On Thu, Sep 15 2016 at 16:36 CEST, john.w.kennedy_at_gmail.com writes:
[...]
> In the new Swift programming language, which is white-hot in the Apple
> community, Apple is moving toward a model of a transparent, generic
> Unicode that can be “viewed” as UTF-8, UTF-16, or UTF-32 if necessary,
> but in which a “character” contains however many code points it needs
> (“e” with a stacked macron, acute accent, and dieresis is
> algorithmically one “character” in Swift). Moreover,
> e-with-an-acute-accent and e followed by a combining acute accent, for
> example, compare as equal. At present, the underlying code is still
> UTF-16LE.
For several years I use the name "textel" (text element, in Polish
"tekstel") for such objects. I do it mostly orally in my presentations
for my students, but I used it also in writing e.g. in
http://bc.klf.uw.edu.pl/118/, unfortunately without a proper
definition.

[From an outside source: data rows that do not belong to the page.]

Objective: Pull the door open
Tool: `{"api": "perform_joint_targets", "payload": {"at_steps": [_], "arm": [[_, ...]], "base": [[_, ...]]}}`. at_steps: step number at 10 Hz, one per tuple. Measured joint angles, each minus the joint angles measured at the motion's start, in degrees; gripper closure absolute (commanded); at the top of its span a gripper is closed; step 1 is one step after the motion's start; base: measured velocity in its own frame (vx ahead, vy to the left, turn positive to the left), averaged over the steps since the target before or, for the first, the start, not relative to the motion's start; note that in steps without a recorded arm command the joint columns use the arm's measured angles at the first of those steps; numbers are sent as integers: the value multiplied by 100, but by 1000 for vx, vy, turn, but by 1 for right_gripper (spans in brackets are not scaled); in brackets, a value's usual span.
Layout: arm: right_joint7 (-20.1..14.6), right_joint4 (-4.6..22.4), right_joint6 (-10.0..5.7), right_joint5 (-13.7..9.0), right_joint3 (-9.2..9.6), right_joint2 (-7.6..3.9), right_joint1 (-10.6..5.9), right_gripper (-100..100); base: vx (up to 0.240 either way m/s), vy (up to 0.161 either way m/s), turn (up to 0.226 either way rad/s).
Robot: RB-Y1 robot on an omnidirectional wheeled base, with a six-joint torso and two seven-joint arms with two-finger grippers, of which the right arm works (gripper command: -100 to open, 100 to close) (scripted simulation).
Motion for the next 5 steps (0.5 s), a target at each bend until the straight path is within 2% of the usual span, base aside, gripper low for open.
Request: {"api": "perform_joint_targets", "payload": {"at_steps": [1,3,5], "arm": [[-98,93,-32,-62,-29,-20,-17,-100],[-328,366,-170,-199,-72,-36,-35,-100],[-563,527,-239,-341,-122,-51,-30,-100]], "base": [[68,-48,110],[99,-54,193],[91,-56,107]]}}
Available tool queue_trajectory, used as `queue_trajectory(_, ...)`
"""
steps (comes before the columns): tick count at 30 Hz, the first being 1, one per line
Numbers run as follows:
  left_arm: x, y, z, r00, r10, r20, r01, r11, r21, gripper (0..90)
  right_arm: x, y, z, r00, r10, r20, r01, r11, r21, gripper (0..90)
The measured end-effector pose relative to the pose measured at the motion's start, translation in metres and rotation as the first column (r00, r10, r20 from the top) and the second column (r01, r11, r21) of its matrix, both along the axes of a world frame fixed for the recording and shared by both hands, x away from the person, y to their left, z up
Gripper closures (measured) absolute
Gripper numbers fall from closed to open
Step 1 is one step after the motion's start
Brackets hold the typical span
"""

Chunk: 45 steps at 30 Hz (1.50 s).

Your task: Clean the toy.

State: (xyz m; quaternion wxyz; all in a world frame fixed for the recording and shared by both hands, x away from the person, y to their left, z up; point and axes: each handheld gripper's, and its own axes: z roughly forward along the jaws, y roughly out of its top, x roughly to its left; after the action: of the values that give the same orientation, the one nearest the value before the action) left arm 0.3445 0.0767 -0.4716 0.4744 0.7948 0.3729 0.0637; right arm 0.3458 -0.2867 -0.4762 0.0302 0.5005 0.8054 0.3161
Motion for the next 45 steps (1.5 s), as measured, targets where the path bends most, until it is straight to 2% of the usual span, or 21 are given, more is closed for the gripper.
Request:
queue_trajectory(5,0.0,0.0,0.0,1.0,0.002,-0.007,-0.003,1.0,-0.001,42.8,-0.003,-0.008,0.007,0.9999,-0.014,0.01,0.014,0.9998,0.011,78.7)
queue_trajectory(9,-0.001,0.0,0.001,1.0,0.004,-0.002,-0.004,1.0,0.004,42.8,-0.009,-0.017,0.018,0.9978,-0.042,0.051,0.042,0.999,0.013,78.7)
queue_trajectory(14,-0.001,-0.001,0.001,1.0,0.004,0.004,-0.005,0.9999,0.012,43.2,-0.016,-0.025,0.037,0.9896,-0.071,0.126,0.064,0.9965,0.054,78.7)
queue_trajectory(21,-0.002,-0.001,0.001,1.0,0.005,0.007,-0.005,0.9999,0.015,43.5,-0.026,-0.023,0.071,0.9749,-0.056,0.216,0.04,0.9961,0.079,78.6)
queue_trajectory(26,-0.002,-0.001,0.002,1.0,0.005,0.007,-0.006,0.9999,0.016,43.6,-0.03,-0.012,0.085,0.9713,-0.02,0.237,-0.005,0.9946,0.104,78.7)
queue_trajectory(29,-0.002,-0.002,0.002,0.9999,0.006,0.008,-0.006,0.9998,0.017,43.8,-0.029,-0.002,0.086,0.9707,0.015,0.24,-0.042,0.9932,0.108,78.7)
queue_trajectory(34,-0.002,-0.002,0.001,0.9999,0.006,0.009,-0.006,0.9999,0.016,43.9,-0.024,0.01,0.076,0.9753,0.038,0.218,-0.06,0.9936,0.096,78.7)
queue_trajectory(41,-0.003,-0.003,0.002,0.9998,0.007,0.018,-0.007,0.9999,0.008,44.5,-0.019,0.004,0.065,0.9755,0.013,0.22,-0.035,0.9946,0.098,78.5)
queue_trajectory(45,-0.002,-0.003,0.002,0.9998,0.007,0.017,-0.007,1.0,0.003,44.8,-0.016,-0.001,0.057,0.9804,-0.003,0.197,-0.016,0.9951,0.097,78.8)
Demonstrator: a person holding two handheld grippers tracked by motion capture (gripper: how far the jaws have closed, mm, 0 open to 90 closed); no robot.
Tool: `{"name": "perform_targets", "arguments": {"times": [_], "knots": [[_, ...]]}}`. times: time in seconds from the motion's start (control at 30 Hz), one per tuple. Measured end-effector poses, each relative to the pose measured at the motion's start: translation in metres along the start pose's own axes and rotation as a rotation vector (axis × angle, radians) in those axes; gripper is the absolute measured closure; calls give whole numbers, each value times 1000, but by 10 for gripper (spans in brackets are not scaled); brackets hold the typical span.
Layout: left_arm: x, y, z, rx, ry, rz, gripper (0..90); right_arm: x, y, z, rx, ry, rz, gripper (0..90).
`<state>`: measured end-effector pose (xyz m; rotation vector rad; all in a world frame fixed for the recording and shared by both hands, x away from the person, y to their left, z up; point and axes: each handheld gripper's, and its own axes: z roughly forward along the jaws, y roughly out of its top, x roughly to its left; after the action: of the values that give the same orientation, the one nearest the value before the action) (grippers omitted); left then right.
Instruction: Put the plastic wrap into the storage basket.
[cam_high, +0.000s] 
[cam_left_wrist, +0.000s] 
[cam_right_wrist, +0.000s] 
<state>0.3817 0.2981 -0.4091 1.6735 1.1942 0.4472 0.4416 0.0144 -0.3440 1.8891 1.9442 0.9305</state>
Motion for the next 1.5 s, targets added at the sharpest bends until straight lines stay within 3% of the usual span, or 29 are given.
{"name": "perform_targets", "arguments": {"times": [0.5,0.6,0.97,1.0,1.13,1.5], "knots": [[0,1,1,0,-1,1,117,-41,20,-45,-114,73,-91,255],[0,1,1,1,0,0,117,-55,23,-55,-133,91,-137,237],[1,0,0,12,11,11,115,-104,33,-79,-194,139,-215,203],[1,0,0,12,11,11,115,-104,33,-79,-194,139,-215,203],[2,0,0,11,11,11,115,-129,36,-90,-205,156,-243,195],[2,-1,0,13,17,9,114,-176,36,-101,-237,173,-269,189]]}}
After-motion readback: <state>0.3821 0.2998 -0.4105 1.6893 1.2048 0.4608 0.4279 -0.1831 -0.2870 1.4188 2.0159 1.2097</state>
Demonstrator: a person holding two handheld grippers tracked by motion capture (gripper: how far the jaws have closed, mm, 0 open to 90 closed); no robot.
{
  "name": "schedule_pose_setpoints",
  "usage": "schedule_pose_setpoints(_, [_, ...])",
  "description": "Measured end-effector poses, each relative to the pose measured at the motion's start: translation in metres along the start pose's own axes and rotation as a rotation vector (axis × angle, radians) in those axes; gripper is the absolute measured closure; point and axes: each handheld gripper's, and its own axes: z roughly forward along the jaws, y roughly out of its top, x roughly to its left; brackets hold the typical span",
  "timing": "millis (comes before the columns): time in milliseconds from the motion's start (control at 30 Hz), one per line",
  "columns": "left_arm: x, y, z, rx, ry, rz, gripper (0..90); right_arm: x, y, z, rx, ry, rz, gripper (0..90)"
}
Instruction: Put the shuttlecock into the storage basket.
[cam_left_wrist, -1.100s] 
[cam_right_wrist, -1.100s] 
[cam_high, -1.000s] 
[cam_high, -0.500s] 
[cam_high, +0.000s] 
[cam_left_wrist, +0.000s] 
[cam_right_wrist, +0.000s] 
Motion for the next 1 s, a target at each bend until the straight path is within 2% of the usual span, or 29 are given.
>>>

A rudymentary definition was provided for me only in my
recent paper in Polish: http://bc.klf.uw.edu.pl/480/. It states simply
(on p. 69) "an elementary text element independently of its Unicode
representation" (meaning in particular composed vs precomposed). I still
hope to formulate sooner or later a more satisfactory definition :-)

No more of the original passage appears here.